Para Kano, era una hedonista perpetuamente borracha e imprudente, una polilla que revoloteaba hacia cualquier llama para ahuyentar el aburrimiento de su superficial existencia. Sus travesuras no nacían del afecto, sino de una búsqueda desesperada de estimulación.

Probablemente había ido a Ikiyo en busca de la supuesta «emoción suprema» y se topó con él: un pirata orgulloso que se recuperaba de un desamor. Era simplemente lo más entretenido que se le había ocurrido.

Por un instante fugaz, Kano contempló una idea peligrosa:
«¿No sería más fácil deshacerse de ella?».

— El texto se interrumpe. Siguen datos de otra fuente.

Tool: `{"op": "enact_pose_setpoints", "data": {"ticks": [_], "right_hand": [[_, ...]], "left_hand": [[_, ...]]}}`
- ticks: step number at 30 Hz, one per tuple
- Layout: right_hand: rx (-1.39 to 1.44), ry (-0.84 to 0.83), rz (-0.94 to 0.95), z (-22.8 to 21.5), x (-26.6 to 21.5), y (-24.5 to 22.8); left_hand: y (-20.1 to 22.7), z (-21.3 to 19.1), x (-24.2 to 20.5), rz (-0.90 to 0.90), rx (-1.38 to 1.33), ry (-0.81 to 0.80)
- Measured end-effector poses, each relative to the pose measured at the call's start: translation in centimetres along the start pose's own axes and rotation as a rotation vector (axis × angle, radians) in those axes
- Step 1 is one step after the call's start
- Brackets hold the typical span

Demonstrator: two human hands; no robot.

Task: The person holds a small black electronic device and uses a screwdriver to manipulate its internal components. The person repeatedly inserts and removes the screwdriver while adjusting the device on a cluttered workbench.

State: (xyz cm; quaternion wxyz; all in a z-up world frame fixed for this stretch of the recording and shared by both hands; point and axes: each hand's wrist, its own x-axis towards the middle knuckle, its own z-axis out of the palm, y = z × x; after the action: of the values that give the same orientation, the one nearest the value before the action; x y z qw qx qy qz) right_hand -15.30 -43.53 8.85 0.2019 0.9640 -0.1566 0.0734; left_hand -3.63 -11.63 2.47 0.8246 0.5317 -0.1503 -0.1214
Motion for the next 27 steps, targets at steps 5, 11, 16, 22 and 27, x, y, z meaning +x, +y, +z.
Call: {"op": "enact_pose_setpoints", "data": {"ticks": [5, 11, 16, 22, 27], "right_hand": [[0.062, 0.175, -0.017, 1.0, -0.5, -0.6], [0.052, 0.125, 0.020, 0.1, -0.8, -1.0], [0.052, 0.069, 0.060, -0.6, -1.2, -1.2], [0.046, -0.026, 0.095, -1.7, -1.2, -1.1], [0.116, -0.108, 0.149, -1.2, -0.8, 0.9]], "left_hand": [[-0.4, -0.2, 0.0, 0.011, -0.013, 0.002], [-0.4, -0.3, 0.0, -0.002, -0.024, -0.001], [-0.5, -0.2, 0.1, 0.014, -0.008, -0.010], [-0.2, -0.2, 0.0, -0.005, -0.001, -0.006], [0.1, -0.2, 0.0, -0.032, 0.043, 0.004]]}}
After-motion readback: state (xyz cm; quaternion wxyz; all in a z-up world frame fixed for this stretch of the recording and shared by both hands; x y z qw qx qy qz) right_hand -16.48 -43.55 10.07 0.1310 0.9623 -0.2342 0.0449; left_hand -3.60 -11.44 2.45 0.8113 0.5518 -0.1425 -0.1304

«Recuerda, Merke Rodensi no puede morir todavía», le había advertido Aisa una vez. «Si Billinent se convierte en un peón descartado, podría tener que tomar el trono. Sabes tan bien como yo que si el nombre de la familia imperial cambia, traerá problemas a los grandes nobles».*

Kano gimió, pasándose una mano por el pelo con frustración. Justo entonces, un joven recluta frenético corrió hacia él.

¡Comandante! ¡Comandante! ¡Una respuesta! ¡Una respuesta de ella!

De Aisa McFoy.

Por un momento, el mundo pareció detenerse.

La irritación de Kano se disipó cuando tomó la carta; su corazón latía más fuerte de lo que quería admitir.